--- START ---

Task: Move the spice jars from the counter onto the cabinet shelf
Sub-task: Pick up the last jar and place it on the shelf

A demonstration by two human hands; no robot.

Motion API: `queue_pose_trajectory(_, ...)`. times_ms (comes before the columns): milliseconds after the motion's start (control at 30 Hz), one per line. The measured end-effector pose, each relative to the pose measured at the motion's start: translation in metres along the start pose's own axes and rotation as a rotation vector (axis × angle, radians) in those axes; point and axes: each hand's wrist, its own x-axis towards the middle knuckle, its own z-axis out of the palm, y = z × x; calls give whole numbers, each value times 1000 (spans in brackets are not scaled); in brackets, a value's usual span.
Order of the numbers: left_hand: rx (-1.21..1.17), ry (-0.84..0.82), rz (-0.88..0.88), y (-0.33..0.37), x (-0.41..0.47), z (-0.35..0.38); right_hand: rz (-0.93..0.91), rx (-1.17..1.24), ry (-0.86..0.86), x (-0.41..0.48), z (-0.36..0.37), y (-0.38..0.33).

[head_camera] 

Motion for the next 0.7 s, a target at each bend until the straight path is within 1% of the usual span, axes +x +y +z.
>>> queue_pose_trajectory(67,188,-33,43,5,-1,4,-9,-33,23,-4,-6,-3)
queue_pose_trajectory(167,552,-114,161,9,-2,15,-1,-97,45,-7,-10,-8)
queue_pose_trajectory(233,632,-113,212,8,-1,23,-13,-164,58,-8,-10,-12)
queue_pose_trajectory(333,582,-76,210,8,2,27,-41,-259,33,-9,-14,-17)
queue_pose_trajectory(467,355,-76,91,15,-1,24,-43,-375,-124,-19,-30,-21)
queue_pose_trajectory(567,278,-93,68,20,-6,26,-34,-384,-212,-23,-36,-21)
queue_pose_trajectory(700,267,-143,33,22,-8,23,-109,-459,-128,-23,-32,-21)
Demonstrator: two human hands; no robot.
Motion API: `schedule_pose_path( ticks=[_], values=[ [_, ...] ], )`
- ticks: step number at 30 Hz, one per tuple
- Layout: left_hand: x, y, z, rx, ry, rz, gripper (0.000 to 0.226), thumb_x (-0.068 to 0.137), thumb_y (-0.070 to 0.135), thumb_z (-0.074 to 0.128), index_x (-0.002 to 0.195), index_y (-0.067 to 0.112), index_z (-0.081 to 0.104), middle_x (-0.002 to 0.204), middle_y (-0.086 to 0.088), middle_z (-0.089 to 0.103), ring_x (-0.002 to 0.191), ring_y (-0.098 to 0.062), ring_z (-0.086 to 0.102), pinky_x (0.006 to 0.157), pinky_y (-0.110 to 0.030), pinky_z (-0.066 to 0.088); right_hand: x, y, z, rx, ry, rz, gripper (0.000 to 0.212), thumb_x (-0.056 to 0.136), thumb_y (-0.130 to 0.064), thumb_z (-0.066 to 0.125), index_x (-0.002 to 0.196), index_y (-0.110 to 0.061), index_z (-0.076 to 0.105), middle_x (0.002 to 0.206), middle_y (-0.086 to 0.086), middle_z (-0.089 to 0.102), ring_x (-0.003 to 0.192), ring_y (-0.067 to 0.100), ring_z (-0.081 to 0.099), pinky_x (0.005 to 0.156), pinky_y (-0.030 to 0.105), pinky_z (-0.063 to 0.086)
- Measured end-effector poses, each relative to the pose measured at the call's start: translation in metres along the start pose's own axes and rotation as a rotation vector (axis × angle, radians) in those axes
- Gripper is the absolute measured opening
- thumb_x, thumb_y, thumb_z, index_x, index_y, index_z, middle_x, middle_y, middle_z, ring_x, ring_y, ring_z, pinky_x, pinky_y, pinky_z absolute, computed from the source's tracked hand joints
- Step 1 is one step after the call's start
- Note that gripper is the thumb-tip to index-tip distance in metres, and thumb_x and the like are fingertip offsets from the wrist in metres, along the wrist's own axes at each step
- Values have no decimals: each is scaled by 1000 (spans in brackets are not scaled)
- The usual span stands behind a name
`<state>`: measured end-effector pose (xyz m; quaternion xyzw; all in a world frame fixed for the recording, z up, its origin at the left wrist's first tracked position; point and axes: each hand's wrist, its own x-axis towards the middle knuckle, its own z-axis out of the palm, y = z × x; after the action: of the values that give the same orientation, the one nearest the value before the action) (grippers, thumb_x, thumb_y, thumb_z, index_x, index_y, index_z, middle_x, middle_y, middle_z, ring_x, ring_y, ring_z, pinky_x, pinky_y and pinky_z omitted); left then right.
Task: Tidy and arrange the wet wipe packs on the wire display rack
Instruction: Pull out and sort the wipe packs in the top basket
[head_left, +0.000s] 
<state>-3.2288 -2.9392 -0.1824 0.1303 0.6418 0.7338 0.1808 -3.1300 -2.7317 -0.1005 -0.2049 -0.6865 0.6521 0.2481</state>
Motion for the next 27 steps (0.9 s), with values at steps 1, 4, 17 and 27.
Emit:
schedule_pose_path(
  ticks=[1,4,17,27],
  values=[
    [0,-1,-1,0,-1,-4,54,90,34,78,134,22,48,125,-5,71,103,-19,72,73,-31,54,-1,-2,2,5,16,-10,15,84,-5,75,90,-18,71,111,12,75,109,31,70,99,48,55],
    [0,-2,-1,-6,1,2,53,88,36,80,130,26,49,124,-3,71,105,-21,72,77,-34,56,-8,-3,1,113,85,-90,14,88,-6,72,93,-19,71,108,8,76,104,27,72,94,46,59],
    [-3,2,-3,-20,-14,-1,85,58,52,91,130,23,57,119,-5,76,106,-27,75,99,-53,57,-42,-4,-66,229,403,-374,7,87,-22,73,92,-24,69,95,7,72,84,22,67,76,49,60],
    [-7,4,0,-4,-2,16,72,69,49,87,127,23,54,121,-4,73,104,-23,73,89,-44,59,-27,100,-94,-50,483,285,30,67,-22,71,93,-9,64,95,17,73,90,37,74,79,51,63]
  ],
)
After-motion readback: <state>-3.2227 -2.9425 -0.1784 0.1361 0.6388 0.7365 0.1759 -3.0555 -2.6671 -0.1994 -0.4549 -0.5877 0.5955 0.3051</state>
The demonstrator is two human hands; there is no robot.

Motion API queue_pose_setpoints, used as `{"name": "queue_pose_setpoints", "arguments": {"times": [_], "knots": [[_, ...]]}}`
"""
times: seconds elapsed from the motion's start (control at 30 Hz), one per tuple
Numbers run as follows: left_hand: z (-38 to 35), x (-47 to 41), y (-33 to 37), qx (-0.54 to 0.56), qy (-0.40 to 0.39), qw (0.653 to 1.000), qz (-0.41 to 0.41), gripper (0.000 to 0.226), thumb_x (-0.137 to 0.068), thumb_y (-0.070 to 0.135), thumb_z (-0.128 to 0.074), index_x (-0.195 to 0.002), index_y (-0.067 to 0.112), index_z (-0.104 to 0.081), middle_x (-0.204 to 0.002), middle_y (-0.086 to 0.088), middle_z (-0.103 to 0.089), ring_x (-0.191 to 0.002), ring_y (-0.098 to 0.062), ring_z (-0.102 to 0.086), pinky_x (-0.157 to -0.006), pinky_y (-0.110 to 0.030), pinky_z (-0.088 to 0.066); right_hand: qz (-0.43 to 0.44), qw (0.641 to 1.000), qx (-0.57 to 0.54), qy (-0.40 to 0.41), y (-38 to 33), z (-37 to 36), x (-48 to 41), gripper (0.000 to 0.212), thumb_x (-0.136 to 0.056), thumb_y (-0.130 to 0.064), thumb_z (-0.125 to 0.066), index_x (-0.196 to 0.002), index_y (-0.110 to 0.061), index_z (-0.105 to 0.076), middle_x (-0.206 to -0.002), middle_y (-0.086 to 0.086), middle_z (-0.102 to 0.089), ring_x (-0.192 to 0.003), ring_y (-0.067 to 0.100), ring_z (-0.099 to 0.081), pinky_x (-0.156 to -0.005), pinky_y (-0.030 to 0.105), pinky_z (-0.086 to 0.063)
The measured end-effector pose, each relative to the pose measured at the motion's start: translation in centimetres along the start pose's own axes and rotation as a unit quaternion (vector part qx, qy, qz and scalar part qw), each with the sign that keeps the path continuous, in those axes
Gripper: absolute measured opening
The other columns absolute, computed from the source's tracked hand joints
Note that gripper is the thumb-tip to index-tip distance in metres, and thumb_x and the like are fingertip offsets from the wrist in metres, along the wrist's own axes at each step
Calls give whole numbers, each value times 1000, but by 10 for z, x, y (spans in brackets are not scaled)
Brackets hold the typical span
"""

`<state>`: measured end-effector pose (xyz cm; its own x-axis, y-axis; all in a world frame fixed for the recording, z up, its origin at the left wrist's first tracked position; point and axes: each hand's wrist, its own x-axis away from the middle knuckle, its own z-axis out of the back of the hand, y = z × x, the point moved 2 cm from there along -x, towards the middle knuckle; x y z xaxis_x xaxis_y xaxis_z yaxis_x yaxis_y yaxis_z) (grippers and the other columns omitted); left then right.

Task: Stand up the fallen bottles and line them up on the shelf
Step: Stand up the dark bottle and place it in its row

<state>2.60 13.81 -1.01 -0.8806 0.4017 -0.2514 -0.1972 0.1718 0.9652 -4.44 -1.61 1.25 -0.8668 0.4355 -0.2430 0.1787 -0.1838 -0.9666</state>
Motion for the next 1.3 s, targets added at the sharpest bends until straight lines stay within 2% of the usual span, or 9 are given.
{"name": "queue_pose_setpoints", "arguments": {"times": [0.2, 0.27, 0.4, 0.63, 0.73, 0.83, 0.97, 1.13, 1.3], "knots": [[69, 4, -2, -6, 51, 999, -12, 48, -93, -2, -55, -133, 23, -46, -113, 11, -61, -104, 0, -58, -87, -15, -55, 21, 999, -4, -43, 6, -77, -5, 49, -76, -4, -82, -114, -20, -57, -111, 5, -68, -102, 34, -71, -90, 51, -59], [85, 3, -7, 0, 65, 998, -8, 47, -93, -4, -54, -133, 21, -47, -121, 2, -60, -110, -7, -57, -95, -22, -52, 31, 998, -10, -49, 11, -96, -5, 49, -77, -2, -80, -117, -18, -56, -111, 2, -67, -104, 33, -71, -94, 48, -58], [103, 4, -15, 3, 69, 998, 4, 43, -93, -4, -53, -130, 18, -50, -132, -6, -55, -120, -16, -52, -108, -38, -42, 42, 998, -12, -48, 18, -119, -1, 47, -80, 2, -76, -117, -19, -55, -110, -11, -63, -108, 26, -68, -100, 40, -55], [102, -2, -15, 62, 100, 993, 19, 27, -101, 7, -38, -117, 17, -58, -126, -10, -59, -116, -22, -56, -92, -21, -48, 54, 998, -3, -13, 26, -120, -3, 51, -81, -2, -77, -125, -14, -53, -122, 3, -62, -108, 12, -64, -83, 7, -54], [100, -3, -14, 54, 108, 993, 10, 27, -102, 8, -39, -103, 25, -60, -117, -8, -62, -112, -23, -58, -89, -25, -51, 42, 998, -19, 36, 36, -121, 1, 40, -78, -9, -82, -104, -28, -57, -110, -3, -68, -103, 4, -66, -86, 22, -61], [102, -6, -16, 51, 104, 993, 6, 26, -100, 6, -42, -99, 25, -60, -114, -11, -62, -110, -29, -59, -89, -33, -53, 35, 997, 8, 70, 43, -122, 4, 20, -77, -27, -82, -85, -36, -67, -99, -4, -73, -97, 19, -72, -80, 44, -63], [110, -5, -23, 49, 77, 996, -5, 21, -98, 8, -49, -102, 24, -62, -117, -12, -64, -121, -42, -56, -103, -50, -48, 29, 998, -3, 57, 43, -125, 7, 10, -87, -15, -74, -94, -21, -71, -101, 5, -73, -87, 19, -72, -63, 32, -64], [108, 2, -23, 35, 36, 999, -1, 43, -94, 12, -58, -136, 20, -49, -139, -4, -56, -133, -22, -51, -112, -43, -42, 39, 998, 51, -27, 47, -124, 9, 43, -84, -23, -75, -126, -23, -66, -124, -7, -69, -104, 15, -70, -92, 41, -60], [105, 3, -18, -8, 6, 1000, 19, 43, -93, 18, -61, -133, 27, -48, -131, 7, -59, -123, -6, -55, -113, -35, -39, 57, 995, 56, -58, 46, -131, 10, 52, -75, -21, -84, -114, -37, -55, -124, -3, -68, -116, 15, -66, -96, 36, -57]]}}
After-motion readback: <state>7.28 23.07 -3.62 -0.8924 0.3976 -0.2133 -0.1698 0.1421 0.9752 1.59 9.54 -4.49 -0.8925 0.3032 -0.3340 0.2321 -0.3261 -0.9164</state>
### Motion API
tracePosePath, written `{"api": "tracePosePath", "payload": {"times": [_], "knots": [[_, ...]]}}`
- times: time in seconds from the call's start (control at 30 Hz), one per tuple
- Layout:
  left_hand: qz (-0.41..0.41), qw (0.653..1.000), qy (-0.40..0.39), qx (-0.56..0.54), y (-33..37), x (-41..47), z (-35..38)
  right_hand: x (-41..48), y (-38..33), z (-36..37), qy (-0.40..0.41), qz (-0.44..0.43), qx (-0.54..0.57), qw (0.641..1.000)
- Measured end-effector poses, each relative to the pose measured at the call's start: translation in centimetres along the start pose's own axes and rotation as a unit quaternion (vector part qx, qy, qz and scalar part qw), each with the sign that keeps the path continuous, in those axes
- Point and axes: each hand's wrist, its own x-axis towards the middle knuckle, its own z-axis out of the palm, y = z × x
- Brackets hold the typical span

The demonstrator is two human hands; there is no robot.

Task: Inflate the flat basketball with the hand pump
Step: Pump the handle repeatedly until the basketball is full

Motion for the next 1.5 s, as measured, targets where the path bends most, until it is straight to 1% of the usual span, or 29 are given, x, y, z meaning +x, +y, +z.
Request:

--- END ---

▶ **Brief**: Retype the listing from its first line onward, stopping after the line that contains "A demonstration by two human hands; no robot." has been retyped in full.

▶ **Answer**:
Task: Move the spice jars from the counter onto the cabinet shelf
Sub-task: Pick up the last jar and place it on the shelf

A demonstration by two human hands; no robot.

What came before makes up the full response.